Wednesday, January 02, 2008

Bhutto Dead, Democrats Clueless

Robert Spencer

In Human Events today I discuss the reactions to Bhutto's death from Hillary and Obama (links in the original):
Benazir Bhutto has been murdered and the Democrats, stampeding to the microphones to make a statement about her death, have shown themselves as clueless as ever. Quickly after the assassination, a top foreign policy adviser for Barack Obama, Susan Rice, contrasted her boss’s approach with that of Hillary Clinton: “Sen. Clinton’s view,” she asserted, “has been closer to Bush’s, which is to see Musharraf as the linchpin but democracy as something that is desirable, but not necessarily essential to our security interests. Whereas Obama feels that democracy and human rights in the context of Pakistan are essential to our security.”

Hillary’s campaign reacted quickly to show that they could be just as Carteresque as Obama, if not more so. Lee Feinstein, Hillary’s foreign policy adviser, took issue with the claim that his candidate supported Musharraf. He wrote indignantly: “Sen. Obama’s continuing and deliberate efforts to politicize this tragedy by blaming Sen. Clinton for it are unbecoming someone seeking the office of the presidency. Sen. Clinton has opposed the Bush administration’s coddling of President Musharraf and stood steadfastly with the people of Pakistan in their struggle for democracy and against terrorism.”


Obama himself said in his statement on Bhutto’s death: “We have to make sure that we are clear as Americans that we stand for Democracy.” Clinton, for her part, declared: “I grieve for the people of Pakistan who deserve to have an opportunity to vote for leaders of their choosing….I certainly will do anything I can to support the continuing efforts to democratize a very important and critical nation to the future of that region and the world.” So evidently both Clinton and Obama agree that Musharraf is odious, and Obama offers advocacy of “democracy and human rights” as an alternative.

Neither candidate seems to have any awareness of the harsh reality that has led Bush to back Musharraf's regime for so long, despite its authoritarian character and its spotty commitment to counterjihad efforts. With a September poll showing Osama bin Laden enjoying the approval of 46% of Pakistanis, with 66% believing that the United States is engaged in a war against Islam and 43% approving of Al-Qaeda, it is entirely within the realm of possibility that free democratic elections in Pakistan would lead to the election of a pro-Osama, pro-jihad government -- just as elections in the Palestinian Authority led the jihad terror group Hamas to power. Musharraf is indeed odious, but Bush has calculated that he is better than the jihadist alternative. And indeed, his regime’s reputation may be worse than the reality: David Frum has noted that the Musharraf regime has “presided over important economic reforms and impressive economic growth: an average of 6.5% per year since 2003. The World Bank reports that under Musharraf, poverty in Pakistan has declined ‘significantly.’”

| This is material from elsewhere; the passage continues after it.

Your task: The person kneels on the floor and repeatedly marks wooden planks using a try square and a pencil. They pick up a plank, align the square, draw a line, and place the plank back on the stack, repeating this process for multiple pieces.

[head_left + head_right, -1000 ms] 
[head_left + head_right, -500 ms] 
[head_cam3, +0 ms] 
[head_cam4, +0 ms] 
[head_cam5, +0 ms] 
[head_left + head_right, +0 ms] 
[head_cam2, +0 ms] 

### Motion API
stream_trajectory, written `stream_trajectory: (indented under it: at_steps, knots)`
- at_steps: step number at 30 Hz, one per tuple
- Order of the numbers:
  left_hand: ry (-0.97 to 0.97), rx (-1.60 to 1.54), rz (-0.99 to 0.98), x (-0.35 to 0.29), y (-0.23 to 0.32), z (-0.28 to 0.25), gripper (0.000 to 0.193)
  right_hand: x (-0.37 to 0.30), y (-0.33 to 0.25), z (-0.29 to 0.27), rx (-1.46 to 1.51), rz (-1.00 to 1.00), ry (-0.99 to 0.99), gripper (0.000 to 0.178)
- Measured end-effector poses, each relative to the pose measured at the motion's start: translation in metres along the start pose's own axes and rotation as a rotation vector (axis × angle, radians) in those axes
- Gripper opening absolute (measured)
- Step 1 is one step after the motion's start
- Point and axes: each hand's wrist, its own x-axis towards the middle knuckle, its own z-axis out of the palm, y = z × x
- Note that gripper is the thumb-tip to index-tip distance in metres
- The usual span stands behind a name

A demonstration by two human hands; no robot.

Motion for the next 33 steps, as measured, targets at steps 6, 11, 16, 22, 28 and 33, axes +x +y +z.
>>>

In light of all this, to posit “democracy and human rights” as the solution to all of Pakistan’s ills is just as short-sighted as Jimmy Carter was in the 1970s, when he abandoned the Shah of Iran – not least because of his poor human rights record -- and allowed the Ayatollah Khomeini, whom Carter praised as a fellow “man of faith,” to take power in Iran. The result? According to Steven F. Hayward of the American Enterprise Institute in his book The Real Jimmy Carter, “Khomeini’s regime executed more people in its first year in power than the shah’s SAVAK had allegedly killed in the previous 25 years.” A democratically elected regime in Pakistan would likely behave the same way, dwarfing Musharraf in brutality.

There are no good or easy choices in Pakistan, a land that provides yet another illustration of the limitations of seeing democracy as the cure to all the ills of the Islamic world. But it is unfortunate that Clinton and Obama, in this as in other issues also, seem determined to reapply solutions that have been tried and failed in the past. One of the great weaknesses of the free and bipartisan American system is a lack of continuity in policy, and a lack of historical sense compounded by a tendency to allow partisanship to obscure historical lessons. Carter was an incompetent and a failure. Simply because he was a Democrat, must the Democratic candidates subject us to more Carterism?

Advocates of democracy and human rights in both parties should bear in mind that the strict Islamic law that jihadists want to implement in Pakistan and elsewhere denies human rights to women and non-Muslims in a thorough and draconian way that is worthy of the most authoritarian of regimes. Rather than abandon the women and Christians of Pakistan to its tender mercies, perhaps it is time for some out-of-the-box thinking. Will a candidate dare to confront the jihad and Islamic supremacism as such? Or will it forever be the Enemy That Must Not Be Named?